I share this minutia, that may seem exceedingly boring to some, because I am so incredibly grateful to have an ordinary life. Good friends, good times. A great marriage. An abiding faith in God. These are the things that get me through my days. I’m at a place in my life where I have a little harmony and I’m enjoying it! I write this with the hope that in future stressful times I’ll remember this time of peace. My grandmother used to remind me during a crisis, “this too shall pass”. Sometimes only the extreme highs and lows of our life are memorable. We forget the “ordinary days” that fortunately, joyfully come between the highs and lows.
I’ve had my share of highs and lows. I’m sure more lie ahead. But this past week I’ve been especially grateful for this quiet chapter of my life because of some events that have unfolded in the lives of my family and friends and co-workers. Several are struggling with health and family and financial problems. Maybe that’s all part of God’s plan. If we were all in stressful, painful phases of our lives at the same time, we wouldn’t be of any help to each other. While I’m calm and grateful and at peace I can be of service to others and give them sympathy and hope. When I’m in the middle of my own low times or even some of my joyous highs, I’m much more self-centered and less apt to think of others.
I think of others more than I used to. It’s fascinating to be fifty+ because I finally feel that I’m becoming the person God meant me to be. There were a lot of years when I felt I was living someone else’s life or at least living up to someone else’s expectations. Now I’m beginning, beginning, to feel comfortable enough with my own identity and my place in life to feel that I have something worth contributing to others. I remember when I was in the eighth grade I thought that the only worthy goal in life was to “be famous”. I’m not sure how I planned to be famous- I think it changed weekly- but I somehow had the idea that only people in the news made a contribution to the world. Now when I look back on my own life and the people who have made the greatest impact on me, I realize that not one of them was a “famous” person. They were just ordinary people, living ordinary lives, who cared enough about me to share their wisdom and their understanding and their joy. Now I want to be one of those ordinary people.

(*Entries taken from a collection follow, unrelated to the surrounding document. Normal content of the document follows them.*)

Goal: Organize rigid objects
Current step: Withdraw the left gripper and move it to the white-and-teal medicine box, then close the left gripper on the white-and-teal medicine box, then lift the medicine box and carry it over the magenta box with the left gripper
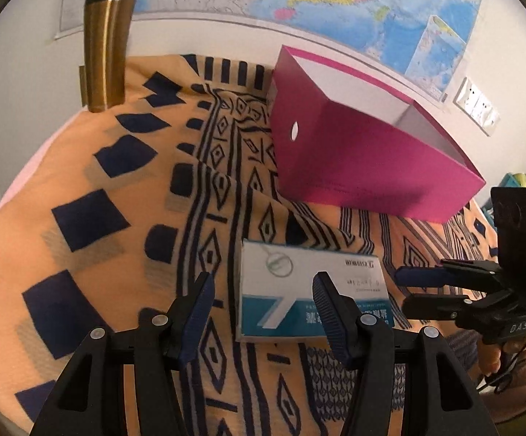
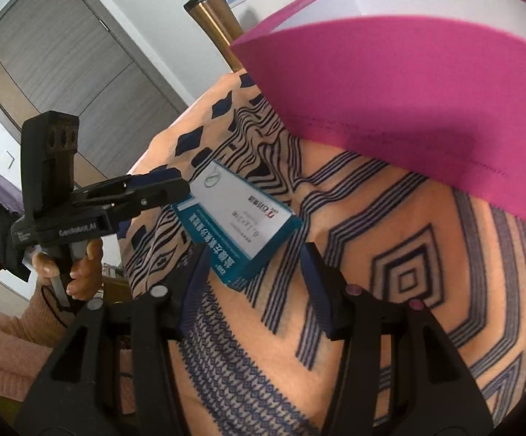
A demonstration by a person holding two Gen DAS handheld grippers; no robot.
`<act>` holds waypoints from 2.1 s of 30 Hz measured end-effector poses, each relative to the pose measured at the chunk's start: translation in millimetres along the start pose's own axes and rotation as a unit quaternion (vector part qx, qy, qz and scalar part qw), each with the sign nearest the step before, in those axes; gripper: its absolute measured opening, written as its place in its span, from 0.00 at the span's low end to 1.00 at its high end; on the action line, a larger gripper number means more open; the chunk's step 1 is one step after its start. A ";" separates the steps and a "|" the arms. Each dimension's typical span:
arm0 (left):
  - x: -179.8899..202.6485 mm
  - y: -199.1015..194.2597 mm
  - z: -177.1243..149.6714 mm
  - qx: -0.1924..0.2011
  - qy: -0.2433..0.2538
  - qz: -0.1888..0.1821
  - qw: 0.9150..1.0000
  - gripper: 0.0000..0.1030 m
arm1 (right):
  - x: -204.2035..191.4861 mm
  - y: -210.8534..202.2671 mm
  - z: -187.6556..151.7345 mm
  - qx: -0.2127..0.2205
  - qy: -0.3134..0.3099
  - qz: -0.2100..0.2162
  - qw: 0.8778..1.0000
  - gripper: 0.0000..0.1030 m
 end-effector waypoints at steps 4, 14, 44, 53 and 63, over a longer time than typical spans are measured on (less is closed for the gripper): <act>-2.1 7.0 -4.1 -0.012 -0.004 -0.005 1.000 0.56 | -2.7 8.6 0.3 -0.003 0.004 -0.001 1.000 0.53; 19.7 7.5 -9.9 -0.021 0.017 -0.030 0.999 0.50 | -3.1 10.6 1.6 0.001 0.011 -0.002 1.000 0.47; 64.1 17.9 -18.5 -0.034 0.042 -0.060 0.997 0.40 | 25.7 -34.1 -9.7 0.030 0.042 -0.040 0.998 0.46; 73.4 11.6 -14.0 -0.021 0.052 -0.067 0.996 0.40 | 25.7 -43.2 -11.4 0.043 0.040 -0.044 0.997 0.46; 85.2 2.9 -7.3 -0.002 0.066 -0.077 0.995 0.40 | 23.4 -60.8 -11.8 0.066 0.033 -0.054 0.996 0.46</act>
Point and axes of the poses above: each gripper's, at about its wrist camera, not at the fingertips, and y roughly the way its jaws point, x to its right, z to its top, the point moved 1 cm from there along y, roughly the way its jaws point
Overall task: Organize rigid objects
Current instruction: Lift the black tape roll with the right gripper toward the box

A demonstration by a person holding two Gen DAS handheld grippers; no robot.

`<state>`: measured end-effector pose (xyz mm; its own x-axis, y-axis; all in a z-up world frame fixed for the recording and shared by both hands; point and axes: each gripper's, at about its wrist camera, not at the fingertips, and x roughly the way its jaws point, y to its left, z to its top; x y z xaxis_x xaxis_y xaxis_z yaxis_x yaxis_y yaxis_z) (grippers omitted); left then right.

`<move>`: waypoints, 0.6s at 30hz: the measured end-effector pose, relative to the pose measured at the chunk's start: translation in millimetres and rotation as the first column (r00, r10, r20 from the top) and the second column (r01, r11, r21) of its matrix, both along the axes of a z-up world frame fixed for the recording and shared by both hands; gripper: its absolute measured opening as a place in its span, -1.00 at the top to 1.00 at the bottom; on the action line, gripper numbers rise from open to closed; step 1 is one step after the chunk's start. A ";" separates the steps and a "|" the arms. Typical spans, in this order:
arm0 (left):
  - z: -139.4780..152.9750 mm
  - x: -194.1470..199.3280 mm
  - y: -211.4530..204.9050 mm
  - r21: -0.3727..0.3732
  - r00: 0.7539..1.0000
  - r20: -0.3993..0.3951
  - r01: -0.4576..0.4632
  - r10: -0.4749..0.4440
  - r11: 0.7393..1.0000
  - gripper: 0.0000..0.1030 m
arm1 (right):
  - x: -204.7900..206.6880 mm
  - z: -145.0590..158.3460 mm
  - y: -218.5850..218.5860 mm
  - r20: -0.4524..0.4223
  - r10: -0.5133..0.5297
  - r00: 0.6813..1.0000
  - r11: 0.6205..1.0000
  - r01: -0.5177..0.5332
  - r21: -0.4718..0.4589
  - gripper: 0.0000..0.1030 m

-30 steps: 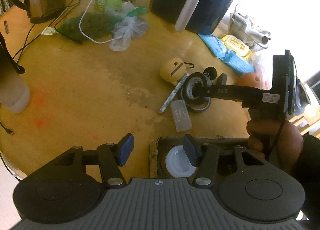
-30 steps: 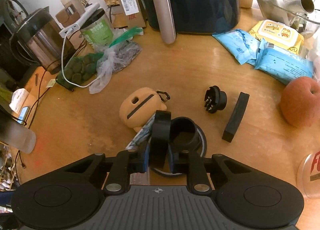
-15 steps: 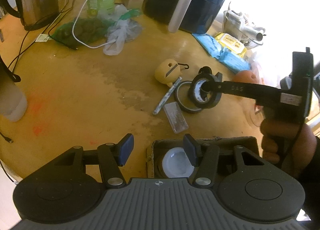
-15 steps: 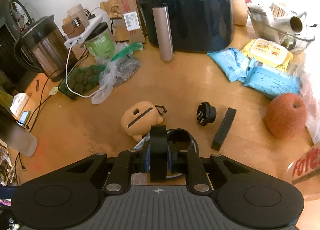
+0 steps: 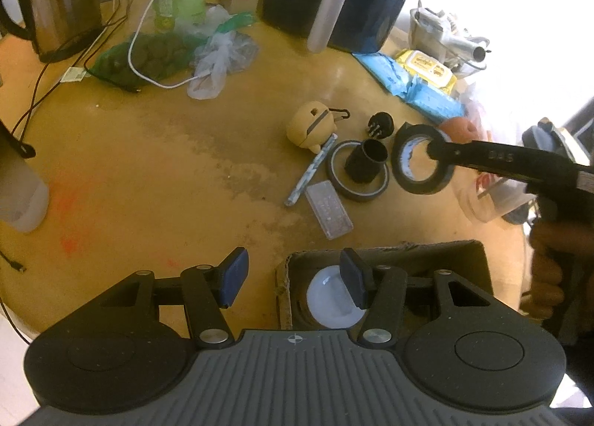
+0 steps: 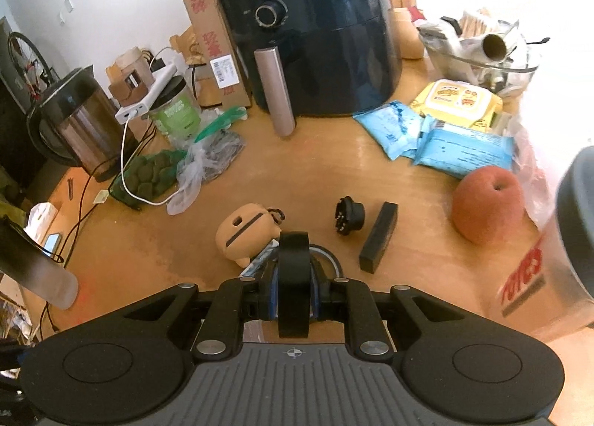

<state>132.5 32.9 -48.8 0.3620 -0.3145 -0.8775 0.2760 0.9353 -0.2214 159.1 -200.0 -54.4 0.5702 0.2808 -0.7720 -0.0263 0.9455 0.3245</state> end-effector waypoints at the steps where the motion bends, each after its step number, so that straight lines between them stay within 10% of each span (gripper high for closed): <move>1: -0.9 0.6 -1.4 0.002 1.000 0.000 0.007 -0.007 1.000 -0.04 | -2.7 1.7 -1.4 0.002 -0.003 1.000 1.000 0.003 0.002 0.62; 18: -13.6 30.1 -35.9 0.060 0.985 0.058 0.158 -0.161 0.986 -0.04 | -56.0 27.7 -44.4 0.029 -0.116 0.993 0.992 0.115 0.043 0.62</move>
<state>162.5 -2.9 -62.4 0.3654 -0.3243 -0.8725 0.4343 0.8885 -0.1483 103.1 -244.4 -26.8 0.6240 0.2431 -0.7427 0.0714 0.9287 0.3640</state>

There are people in our church who are much older than I am. I’m sure many of them feel their lives are not only ordinary but boring. They see their time here coming to an end and perhaps feel they serve less purpose in our church or our community. They no longer have jobs. They aren’t active in community organizations. They don’t hold leadership positions. But I listen and I watch. They have a great love and concern for others. They know who is sick and hurting. They care. They understand. They visit. They pray. They help. And they bring joy to my life each and every Sunday. One of the older men in our church told me the song I sang this morning was one of his favorites. A woman thanked me and kissed my cheek. Another just smiled and patted my hand. I’m still like a little child in their presence, but I no longer seek their approval, I simply bask in their love. It’s a wonderful feeling. I’m not sure a famous person would have the time or energy to understand. An ordinary life can be such a blessing! I thank God for mine.